What happens when you put a children’s book illustrator together with a child psychologist? You get a mouse hit on the head by a stone.
In the 1960s, the illustrator Eteinne Delessert contacted the celebrated Swiss psychologist Jean Piaget to seek advice. Piaget had decades before laid out his pioneering theory about cognitive development in children, about how knowledge grows, based on his years of observation and verbal interactions with children at Geneva’s Rousseau Institute’s experimental playground the Maison des Petits. So Delessert, who had been criticized for his previous children’s books—that they were beyond a child’s capacity to understand, ‘too sophisticated, too avant-garde,’ thought it behooved him before he started a new book project to learn all he could about a child’s interpretation of the world.
With the input of Piaget and Piaget’s colleague, Odile Mosimann, Delessert wrote and designed How the Mouse Was Hit on the Head by a Stone and So Discovered the World, a lyrical tale about a five-year-old mouse. The story follows the small rodent, who’s lived under the ground for the entirety of his young life, and his attempt to make a room of his own. He digs a tunnel, and no sooner is he able to appreciate his work than a stone from the ceiling bashes him in the head, scaring him blind. The small mouse opens his eyes, and for the first time, he can see his paws and the color of his fur in the light of the day. He looks up and asks the sun, “Who are you? I’ve never seen you before… Are you the one who is hurting my eyes?” The sun replies, “Yes, because I shine so brightly… I am the sun, and I am very old. I came a long time ago, about the same time as mice.” The mouse then asks the sun, how he started to shine. “Once a gentleman lit me with a huge match,” the sun replies. “Every morning he throws me high in the sky and I shine; but in the evening he catches me again. Then night takes my place.” The little mouse, peering out of his burrow, finds the world comes to him: the wind and the rain, the snow and the petals of flowers. “And those little lights all around you, what are they?” the mouse asks. “Bits of moon?” “No, those are stars,” the moon answers. “Stars are little sparks that have gathered together. They shine in the night like cats’ eyes.” The mouse at last comes out of his hole and joins the sun “for a long trip on which they will meet many new friends.”
In the text Delessert wove the questions that Piaget had originally posed to children in the 1920s and their answers, such as what made the sun shine. The psychologists read the author-artist’s first draft of the story to twenty-three five- and six-year-olds, testing their comprehension: sentence by sentence, word by word, one idea at a time. They questioned them about the illustrations, including having them make their own drawings to match the storyline. According to Piaget, it was “pleasing to discover that the pictures made by the children themselves resembled Delessert’s sketches, often to a striking degree.” Nevertheless the text had to be tweaked. The child in 1970 no longer believed, as did the child in the 1920s, that “the sky and the clouds were made of stones stuck together.” The line was revised to disappointingly read, “The sky is made of tightly-packed little clouds.”
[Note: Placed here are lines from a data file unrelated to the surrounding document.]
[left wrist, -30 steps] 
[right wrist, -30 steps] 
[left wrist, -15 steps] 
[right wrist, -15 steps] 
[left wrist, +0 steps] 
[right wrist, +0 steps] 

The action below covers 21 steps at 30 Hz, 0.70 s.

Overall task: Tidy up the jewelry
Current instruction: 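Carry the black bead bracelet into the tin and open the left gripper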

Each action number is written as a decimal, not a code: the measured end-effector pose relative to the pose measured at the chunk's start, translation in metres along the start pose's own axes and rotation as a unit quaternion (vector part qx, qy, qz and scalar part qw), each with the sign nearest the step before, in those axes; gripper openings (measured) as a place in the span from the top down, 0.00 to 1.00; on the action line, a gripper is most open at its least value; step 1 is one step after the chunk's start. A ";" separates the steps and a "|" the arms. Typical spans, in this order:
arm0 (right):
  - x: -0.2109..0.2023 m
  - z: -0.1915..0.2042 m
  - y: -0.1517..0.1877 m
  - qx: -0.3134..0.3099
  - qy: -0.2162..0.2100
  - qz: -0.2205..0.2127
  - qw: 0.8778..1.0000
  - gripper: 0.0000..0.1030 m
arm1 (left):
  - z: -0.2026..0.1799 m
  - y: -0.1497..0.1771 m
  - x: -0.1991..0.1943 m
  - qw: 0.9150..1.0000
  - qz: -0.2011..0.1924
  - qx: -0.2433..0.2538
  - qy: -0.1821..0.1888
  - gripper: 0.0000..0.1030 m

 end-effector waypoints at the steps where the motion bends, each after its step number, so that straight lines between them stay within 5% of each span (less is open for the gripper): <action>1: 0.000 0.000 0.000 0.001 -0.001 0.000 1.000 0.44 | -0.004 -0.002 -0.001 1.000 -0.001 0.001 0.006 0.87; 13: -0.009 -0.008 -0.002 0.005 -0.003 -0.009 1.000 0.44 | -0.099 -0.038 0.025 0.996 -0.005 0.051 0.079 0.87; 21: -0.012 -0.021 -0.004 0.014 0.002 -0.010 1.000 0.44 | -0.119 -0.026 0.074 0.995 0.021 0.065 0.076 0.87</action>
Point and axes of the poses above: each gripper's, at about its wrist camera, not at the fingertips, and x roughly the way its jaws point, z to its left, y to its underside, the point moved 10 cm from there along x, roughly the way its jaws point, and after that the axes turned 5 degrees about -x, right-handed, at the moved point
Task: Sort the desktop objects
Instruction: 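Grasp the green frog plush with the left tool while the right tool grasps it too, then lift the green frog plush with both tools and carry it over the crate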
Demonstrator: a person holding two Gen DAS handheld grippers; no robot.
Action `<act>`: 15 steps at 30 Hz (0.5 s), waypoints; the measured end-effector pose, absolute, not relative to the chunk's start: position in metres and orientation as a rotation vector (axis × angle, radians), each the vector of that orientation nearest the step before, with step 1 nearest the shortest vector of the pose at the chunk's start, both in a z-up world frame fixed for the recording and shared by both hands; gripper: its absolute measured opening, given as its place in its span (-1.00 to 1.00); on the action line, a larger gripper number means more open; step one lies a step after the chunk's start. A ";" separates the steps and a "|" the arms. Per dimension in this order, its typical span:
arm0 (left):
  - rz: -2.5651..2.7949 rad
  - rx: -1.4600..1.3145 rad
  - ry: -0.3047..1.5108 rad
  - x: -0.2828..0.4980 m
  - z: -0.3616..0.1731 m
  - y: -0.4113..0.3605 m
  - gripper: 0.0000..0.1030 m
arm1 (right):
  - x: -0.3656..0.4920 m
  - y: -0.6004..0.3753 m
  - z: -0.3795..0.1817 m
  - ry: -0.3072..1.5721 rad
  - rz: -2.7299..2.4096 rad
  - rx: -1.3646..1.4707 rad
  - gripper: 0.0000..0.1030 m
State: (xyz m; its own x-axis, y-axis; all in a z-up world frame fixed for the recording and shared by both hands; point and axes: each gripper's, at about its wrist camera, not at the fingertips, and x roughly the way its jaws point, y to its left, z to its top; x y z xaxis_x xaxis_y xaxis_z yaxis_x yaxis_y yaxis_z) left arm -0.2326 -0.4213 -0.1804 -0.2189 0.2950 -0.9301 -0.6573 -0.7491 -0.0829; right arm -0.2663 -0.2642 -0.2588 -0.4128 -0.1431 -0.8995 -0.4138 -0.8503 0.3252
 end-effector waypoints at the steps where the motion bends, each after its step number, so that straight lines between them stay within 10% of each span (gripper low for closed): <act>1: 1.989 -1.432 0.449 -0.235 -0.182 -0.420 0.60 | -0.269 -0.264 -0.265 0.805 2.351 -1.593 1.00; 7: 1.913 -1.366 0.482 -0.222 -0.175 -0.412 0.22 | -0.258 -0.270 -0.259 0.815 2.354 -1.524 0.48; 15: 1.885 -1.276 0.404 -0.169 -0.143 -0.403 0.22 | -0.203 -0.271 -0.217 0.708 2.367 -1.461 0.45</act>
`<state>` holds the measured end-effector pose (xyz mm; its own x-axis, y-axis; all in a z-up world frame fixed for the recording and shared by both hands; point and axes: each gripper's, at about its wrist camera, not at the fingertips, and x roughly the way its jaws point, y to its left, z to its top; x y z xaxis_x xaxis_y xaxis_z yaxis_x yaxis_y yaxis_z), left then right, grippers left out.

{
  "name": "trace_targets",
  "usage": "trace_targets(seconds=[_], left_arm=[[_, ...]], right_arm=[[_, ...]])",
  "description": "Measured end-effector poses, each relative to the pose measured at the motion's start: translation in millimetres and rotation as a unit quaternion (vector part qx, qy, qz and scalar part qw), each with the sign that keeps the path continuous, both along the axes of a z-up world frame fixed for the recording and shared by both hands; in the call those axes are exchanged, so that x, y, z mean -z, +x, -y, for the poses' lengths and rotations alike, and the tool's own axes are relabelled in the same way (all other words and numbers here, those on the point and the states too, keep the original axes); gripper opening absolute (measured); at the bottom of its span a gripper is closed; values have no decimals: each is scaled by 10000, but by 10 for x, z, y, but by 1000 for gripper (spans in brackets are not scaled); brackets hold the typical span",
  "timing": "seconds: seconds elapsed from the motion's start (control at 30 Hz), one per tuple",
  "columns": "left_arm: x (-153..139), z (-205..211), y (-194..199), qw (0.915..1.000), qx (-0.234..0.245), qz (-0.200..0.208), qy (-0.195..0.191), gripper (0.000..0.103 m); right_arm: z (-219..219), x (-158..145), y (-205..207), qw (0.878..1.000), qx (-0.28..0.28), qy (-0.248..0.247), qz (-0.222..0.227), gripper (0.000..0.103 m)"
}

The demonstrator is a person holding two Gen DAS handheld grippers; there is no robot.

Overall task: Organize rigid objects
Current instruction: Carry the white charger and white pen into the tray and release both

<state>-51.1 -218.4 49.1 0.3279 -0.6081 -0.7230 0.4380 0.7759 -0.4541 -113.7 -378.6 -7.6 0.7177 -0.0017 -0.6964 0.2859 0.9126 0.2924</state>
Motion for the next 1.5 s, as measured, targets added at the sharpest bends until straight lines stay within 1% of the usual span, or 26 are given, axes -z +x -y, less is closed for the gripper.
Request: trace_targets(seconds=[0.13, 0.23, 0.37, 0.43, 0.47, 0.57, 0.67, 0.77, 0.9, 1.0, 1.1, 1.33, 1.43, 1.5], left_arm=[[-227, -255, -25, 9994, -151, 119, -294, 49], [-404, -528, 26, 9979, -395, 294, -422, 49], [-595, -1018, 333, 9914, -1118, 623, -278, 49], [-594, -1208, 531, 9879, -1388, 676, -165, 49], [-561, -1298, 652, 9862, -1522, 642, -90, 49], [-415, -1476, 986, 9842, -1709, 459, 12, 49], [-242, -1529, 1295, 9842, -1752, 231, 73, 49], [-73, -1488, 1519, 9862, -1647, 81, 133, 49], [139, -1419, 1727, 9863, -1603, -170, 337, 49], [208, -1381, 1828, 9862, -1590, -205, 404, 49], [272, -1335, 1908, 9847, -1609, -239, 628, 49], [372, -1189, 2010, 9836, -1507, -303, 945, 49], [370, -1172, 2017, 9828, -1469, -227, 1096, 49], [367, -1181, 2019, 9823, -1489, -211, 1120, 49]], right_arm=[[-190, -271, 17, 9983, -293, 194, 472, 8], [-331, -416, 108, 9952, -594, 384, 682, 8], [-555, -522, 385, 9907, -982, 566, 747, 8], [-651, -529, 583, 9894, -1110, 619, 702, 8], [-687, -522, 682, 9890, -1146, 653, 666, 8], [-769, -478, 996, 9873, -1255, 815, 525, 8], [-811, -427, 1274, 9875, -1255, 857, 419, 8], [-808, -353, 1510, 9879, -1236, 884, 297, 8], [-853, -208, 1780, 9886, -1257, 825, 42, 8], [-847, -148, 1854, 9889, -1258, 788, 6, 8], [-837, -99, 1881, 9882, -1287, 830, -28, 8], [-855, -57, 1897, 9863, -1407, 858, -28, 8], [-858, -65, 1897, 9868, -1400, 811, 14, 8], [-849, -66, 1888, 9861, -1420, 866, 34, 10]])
To Delessert’s credit, however, for all the book’s conceit, the risk of it being didactic or just plain dull, How the Mouse Was Hit on the Head is imaginative, the art is at once reminiscently surreal and ahead of its time. As for Piaget, perhaps it’s no surprise to learn that he had first been trained as a naturalist.
Sources: Jean Piaget, Foreword, and Etienne Delessert, How the Mouse Was Hit on the Head by a Stone and So Discovered the World, 1971; Anita Silvey, ed., Children’s Books and Their Creators, 1995; Jean Piaget Society; Jean Piaget, Jacques Vonèche, preface, The Child’s Conception Of the World, 2007.
(Image: Etienne Delessert, How the Mouse Was Hit on the Head by a Stone and So Discovered the World, reproduced for non-commercial use only.)